PENDER COUNTY, NC (WWAY) — A judge in Pender County is going to allow testimony from a former witness that was killed before trial for a 2012 murder.
Nashid Porter is charged with the 2012 murder of Brian Grant. He is representing himself in this trial.
Before trial begins, the state is filing a motion to use testimony from Obediah Hester. He was killed before trial started. Porter is also charged with his death. The state also wants to tell jurors about Hester’s death in Grant’s trial.
Today, a judge heard arguments on that testimony from both sides to determine if it is admissible.
First, Nashid Porter said he never looked at Obediah Hester’s testimony in court. He said the jury never heard it. Porter says Hester’s testimony is irrelevant to this case. He said the grand jury did not see this evidence. Porter said Hester’s testimony was never brought under oath. Porter also said the state is trying to confuse the jury.
District Attorney Ben David said the testimony from WPD recording Hester’s testimony has been submitted to the court prior to this. David said Hester has testimony about what happened the night before Brian Grant’s murder and the day of after the murder. David said his testimony is relevant because it shows premeditation. David says this testimony is not unfairly prejudicial.
“David is trying to use all these theories to defy my character in front of all these media,” Porter said. “They searched my house, my back yard, 14 acres. They didn’t find any firearms.”
David said Porter’s attorney was given a copy of Hester’s interview tape after Hester’s first interview and his second interview. David said Porter was not being genuine when he said he has no knowledge of Hester’s testimony. David said Porter was given the tape on September 26, 2012 of Hester’s first interview. David said Hester’s Feb. 20, 2014 re-interview was given to Porter on Feb. 24, 2014.
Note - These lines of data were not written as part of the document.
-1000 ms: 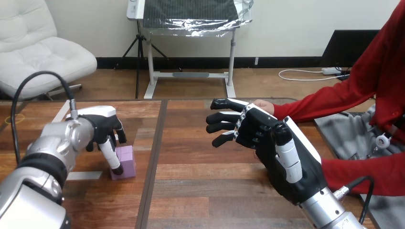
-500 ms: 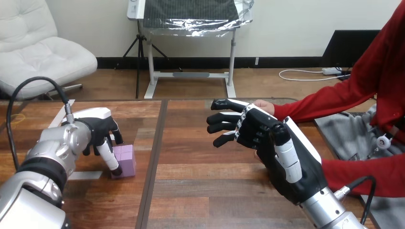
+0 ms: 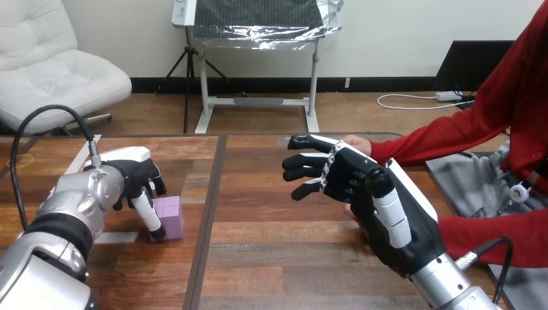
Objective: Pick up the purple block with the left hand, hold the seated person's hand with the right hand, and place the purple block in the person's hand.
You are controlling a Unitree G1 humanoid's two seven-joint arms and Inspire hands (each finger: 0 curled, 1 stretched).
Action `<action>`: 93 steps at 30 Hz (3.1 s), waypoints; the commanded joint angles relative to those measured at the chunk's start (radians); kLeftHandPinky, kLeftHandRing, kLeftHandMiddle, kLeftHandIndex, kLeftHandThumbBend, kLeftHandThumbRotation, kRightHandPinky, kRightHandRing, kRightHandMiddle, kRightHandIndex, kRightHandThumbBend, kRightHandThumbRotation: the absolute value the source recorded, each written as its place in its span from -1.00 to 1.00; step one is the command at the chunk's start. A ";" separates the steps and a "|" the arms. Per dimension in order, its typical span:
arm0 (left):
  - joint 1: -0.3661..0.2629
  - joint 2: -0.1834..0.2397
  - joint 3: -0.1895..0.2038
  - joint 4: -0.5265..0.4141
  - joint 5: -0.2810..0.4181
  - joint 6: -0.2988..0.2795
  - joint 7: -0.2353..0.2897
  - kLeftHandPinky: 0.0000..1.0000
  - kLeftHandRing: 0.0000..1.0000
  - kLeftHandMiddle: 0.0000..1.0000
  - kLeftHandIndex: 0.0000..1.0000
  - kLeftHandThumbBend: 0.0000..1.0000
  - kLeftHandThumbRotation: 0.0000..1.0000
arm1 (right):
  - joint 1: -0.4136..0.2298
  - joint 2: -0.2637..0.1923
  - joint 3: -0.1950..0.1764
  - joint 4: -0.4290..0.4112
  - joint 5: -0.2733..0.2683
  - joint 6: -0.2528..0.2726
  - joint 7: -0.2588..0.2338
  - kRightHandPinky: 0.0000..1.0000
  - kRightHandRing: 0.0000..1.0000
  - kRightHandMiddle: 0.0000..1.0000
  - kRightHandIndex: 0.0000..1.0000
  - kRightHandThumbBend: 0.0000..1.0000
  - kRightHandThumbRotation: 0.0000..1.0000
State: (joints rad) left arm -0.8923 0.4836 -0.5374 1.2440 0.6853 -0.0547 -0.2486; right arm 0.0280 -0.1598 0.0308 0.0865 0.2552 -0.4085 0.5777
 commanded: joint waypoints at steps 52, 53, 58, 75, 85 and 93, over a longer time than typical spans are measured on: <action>-0.035 -0.016 -0.075 -0.033 0.102 -0.017 -0.015 0.50 0.70 0.69 0.59 0.68 -0.50 | -0.059 -0.005 -0.015 -0.046 0.019 0.009 -0.021 0.19 0.43 0.48 0.59 0.56 1.00; -0.034 -0.016 -0.070 -0.032 0.097 -0.019 -0.016 0.50 0.69 0.68 0.59 0.68 -0.50 | -0.059 -0.005 -0.015 -0.044 0.019 0.008 -0.020 0.19 0.43 0.48 0.59 0.56 1.00; -0.029 -0.017 -0.051 -0.032 0.075 -0.026 -0.010 0.27 0.48 0.54 0.52 0.67 -0.61 | -0.060 -0.007 -0.015 -0.041 0.019 0.002 -0.017 0.18 0.43 0.48 0.59 0.56 1.00; -0.011 -0.015 -0.017 -0.022 0.023 -0.044 0.035 -0.28 -0.08 0.07 0.12 0.44 -0.99 | -0.060 -0.005 -0.015 -0.039 0.019 0.000 -0.016 0.19 0.44 0.48 0.60 0.57 1.00; -0.005 -0.011 -0.016 -0.019 0.017 -0.049 0.069 -0.25 -0.05 0.06 -0.04 0.35 -1.00 | -0.058 -0.004 -0.016 -0.037 0.013 -0.006 -0.019 0.19 0.44 0.48 0.59 0.56 1.00; -0.004 -0.012 -0.026 -0.023 0.032 -0.021 0.103 -0.25 -0.03 0.08 -0.07 0.39 -1.00 | -0.061 -0.006 -0.015 -0.038 0.015 0.000 -0.017 0.19 0.44 0.48 0.59 0.56 1.00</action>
State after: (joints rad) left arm -0.8846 0.4640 -0.5713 1.2437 0.7141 -0.0928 -0.1868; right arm 0.0280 -0.1618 0.0281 0.0780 0.2597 -0.3956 0.5649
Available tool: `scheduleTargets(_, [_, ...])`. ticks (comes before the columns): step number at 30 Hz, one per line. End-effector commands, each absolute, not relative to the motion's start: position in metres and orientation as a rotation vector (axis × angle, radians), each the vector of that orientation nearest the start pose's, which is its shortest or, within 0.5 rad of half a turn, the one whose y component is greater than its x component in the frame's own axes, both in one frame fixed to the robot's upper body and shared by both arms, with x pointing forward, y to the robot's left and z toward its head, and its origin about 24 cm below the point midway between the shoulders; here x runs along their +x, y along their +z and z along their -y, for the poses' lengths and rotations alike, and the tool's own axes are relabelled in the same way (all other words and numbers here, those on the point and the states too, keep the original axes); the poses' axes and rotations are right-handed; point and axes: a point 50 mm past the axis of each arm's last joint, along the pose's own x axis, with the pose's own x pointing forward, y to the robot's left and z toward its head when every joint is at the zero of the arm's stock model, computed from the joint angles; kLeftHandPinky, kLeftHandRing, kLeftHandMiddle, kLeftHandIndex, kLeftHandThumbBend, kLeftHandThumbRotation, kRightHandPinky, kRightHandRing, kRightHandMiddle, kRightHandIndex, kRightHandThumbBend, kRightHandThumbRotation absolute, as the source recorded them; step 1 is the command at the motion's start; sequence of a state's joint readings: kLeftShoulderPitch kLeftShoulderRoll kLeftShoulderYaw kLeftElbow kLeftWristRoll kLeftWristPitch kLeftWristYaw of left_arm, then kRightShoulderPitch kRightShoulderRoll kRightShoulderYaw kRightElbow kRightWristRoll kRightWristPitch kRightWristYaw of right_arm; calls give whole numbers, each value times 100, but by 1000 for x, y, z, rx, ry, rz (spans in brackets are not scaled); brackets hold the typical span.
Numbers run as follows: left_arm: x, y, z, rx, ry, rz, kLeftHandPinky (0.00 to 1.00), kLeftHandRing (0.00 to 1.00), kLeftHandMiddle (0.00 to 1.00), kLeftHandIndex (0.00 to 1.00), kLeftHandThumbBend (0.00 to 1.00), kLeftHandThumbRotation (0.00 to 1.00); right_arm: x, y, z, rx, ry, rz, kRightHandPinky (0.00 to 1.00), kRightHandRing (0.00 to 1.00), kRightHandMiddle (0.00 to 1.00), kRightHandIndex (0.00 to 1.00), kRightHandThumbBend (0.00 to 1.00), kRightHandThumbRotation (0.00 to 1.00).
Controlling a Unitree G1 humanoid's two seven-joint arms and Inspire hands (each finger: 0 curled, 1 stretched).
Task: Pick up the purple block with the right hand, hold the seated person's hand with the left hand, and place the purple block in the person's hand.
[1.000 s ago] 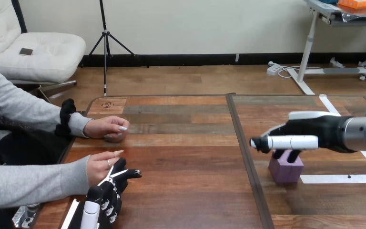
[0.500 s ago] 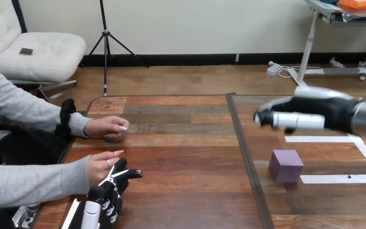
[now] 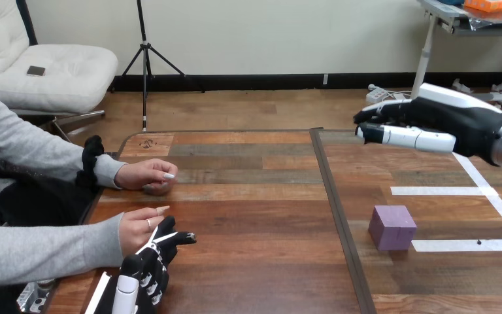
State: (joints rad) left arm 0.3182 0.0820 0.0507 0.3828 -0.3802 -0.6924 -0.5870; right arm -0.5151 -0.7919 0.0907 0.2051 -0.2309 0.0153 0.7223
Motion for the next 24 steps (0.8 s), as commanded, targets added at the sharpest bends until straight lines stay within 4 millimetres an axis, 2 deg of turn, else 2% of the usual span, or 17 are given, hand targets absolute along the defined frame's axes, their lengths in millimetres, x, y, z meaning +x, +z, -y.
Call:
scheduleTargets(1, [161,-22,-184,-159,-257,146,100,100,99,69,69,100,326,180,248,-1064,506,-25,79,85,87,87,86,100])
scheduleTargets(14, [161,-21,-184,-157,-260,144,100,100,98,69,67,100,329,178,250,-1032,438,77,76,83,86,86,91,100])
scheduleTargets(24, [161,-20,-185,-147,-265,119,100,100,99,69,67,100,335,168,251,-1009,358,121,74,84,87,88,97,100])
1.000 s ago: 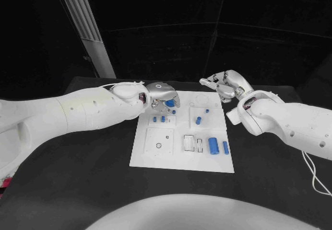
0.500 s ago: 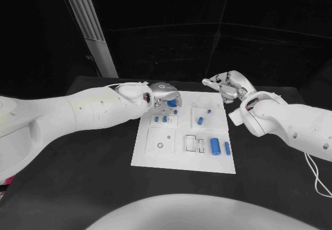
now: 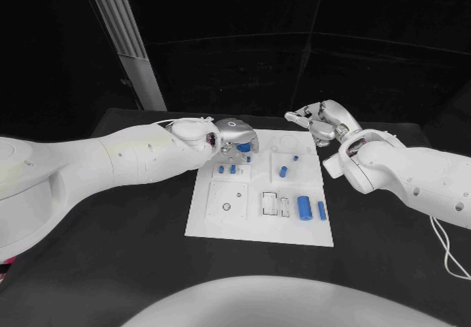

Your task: Assemble the parts on the task board

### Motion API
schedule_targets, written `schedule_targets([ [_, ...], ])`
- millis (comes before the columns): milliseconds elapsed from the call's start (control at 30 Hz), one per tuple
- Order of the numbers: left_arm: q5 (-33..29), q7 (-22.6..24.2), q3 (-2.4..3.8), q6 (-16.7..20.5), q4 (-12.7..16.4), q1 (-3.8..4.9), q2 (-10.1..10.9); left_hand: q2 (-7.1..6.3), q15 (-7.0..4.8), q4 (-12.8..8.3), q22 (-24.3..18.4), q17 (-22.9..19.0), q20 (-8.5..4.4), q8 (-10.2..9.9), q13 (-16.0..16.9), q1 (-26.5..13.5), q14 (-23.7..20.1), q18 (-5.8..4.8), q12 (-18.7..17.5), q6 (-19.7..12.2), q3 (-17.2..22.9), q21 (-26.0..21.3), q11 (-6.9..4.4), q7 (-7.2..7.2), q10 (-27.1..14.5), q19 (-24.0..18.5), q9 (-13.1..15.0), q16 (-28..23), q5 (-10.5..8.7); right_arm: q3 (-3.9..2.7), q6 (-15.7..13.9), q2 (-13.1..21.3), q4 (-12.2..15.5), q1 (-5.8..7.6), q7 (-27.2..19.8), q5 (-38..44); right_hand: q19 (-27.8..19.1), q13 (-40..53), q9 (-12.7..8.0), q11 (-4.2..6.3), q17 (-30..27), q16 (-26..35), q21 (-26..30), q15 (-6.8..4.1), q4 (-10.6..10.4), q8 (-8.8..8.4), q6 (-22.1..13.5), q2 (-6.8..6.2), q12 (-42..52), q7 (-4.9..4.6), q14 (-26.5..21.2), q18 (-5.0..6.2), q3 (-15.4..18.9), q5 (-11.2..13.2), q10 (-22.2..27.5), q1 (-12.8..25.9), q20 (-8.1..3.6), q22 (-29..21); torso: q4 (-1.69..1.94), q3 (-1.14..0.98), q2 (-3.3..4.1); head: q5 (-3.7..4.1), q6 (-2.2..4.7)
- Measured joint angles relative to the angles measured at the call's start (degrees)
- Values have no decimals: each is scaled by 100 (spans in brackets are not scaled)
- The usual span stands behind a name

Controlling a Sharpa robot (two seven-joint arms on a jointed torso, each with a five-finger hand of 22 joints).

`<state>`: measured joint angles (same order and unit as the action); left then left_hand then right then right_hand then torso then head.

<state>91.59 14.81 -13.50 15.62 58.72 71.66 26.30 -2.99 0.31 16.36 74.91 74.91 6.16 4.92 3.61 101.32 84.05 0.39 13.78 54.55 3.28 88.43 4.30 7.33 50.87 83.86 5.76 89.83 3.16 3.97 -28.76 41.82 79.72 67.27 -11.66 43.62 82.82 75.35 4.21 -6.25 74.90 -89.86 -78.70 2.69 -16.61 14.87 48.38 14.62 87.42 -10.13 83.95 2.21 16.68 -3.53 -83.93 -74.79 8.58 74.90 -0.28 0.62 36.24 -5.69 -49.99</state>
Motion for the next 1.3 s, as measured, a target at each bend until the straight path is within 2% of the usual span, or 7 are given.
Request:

“Well, Hester didn’t go in front of the grand jury,” Porter said.
Porter continued interrupting the judge and the state several times throughout the hearing.
The judge said he is going to allow the motion from the state to introduce the relevant statements from Hester. The judge said the evidence in regards to Hester’s death will also be allowed with limited purposes to show identity. The judge said it shows guilt and why Patrick Bragg came forward at a later date.
The state called a United States Attorney to address the court before the day ended. Nashid Porter filed a motion earlier in the trial about Habeous Corpus, because he said officials did not track him down legally. The Attorney explained to the court that one of the marshals would be testifying in court. Under Touhy regulations, a federal employee does not have to testify about certain things. That employee must get authorization from their agency to even testify in court.
The attorney said the U.S. marshal can testify about searching Porter’s house and property, but he is not allowed to testify about investigative techniques, GPS, or tracking.
Opening statements will begin Tuesday at 9:00 a.m.